■ **Aim of the task**: Your copy of the listing must be exact and must hold no images.

■ **Data section**:
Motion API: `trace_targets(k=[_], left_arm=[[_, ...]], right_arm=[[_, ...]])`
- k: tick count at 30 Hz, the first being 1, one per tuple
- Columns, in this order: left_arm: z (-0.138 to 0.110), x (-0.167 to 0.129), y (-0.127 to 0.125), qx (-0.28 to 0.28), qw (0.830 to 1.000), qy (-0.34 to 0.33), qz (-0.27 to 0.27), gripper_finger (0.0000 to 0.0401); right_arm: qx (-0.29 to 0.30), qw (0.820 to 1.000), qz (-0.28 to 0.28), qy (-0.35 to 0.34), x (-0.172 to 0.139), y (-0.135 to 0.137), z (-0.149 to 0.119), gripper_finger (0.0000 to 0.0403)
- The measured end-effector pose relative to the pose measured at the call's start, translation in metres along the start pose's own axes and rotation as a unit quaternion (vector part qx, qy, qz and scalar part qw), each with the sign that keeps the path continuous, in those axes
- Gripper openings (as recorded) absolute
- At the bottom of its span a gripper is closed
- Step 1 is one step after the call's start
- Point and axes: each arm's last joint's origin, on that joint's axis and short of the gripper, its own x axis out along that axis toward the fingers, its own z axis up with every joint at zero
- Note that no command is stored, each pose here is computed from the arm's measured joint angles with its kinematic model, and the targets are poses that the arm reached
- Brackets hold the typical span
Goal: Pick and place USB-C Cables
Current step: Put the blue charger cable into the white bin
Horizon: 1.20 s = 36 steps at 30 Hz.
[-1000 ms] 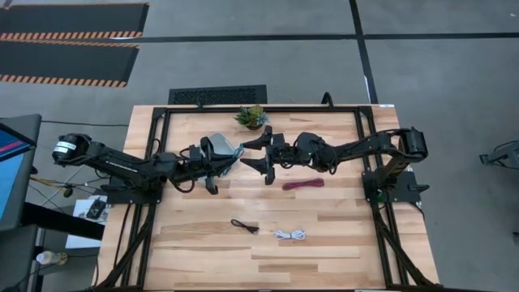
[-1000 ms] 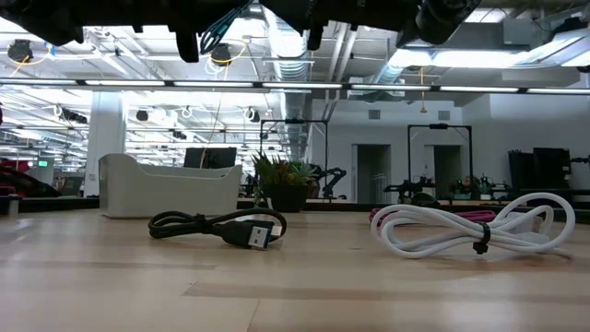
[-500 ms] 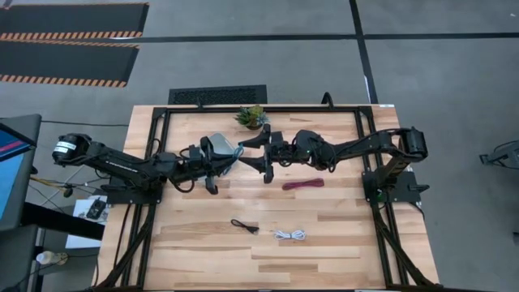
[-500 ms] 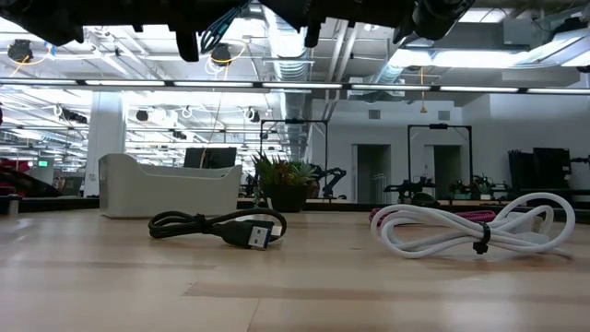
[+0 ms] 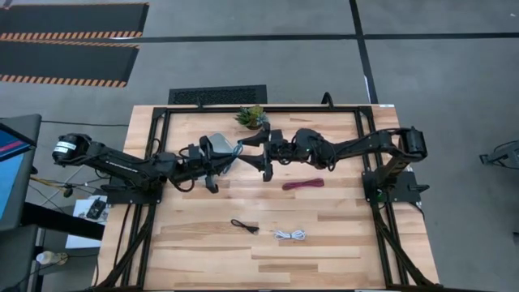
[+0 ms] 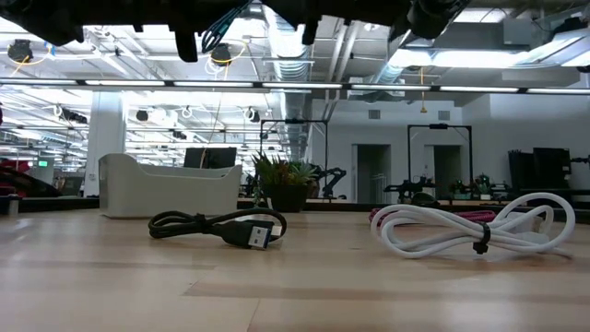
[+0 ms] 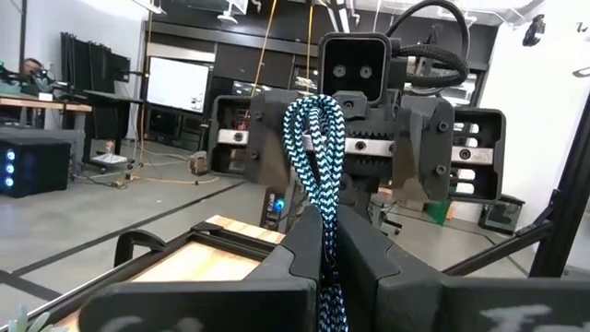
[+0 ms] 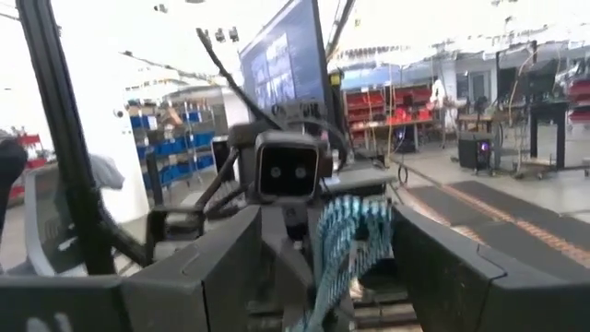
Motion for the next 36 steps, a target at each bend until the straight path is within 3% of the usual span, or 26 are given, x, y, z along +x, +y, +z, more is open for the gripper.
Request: trace_targets(k=[13,18,25,32,36], left_arm=[[-0.002,0.0,0.0,0.004,1.0,0.009,0.0,0.0],[-0.003,0.0,0.0,0.006,1.0,0.016,-0.004,0.0],[-0.004,0.0,0.0,0.007,1.0,0.019,-0.002,0.0],[-0.009,-0.001,0.002,-0.006,0.999,0.039,0.026,0.0004],[-0.011,-0.001,0.004,-0.002,0.998,0.053,0.042,0.0043]], right_arm=[[0.005,1.0,0.011,0.008,0.009,0.0,-0.006,0.0249],[0.012,1.0,0.01,0.013,0.01,-0.001,-0.006,0.0188],[0.015,1.0,0.006,0.024,0.009,0.0,-0.008,0.0022],[0.033,0.999,-0.009,0.038,0.009,0.0,-0.012,0.0018],[0.033,0.998,-0.024,0.043,0.009,-0.004,-0.014,0.0018]])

■ **Task solution**:
Motion API: `trace_targets(k=[_], left_arm=[[_, ...]], right_arm=[[_, ...]])`
- k: tick count at 30 Hz, the first being 1, one per tuple
- Columns, in this order: left_arm: z (-0.138 to 0.110), x (-0.167 to 0.129), y (-0.127 to 0.125), qx (-0.28 to 0.28), qw (0.830 to 1.000), qy (-0.34 to 0.33), qz (-0.27 to 0.27), gripper_finger (0.0000 to 0.0401); right_arm: qx (-0.29 to 0.30), qw (0.820 to 1.000), qz (-0.28 to 0.28), qy (-0.35 to 0.34), x (-0.172 to 0.139), y (-0.135 to 0.137), z (-0.149 to 0.119), gripper_finger (0.0000 to 0.0403)
- The measured end-effector pose relative to the pose measured at the call's start, translation in metres along the start pose's own axes and rotation as a unit quaternion (vector part qx, qy, qz and scalar part qw), each with the sign that keeps the path continuous, in those axes
- Gripper openings (as recorded) absolute
- At the bottom of its span a gripper is closed
- Step 1 is one step after the call's start
- Point and axes: each arm's last joint's origin, on that joint's axis and short of the gripper, its own x axis out along that axis toward the fingers, its own z axis up with every joint at zero
- Note that no command is stored, each pose here is computed from the arm's measured joint angles with its kinematic model, and the targets are poses that the arm reached
- Brackets hold the typical span
Goal: Pick and place USB-C Cables
Current step: Put the blue charger cable into the white bin
Horizon: 1.20 s = 36 steps at 30 Hz.
[-1000 ms] 
[-1000 ms] 
[-500 ms] 
[-500 ms] 
[+0 ms] 
[+0 ms] 
[+0 ms] 
[+0 ms] 
Motion for the next 36 steps, a target at each bend until the straight path is within 3% of the usual span, or 26 are given, x, y, z along +x, +y, +z, more is open for the gripper.
Request: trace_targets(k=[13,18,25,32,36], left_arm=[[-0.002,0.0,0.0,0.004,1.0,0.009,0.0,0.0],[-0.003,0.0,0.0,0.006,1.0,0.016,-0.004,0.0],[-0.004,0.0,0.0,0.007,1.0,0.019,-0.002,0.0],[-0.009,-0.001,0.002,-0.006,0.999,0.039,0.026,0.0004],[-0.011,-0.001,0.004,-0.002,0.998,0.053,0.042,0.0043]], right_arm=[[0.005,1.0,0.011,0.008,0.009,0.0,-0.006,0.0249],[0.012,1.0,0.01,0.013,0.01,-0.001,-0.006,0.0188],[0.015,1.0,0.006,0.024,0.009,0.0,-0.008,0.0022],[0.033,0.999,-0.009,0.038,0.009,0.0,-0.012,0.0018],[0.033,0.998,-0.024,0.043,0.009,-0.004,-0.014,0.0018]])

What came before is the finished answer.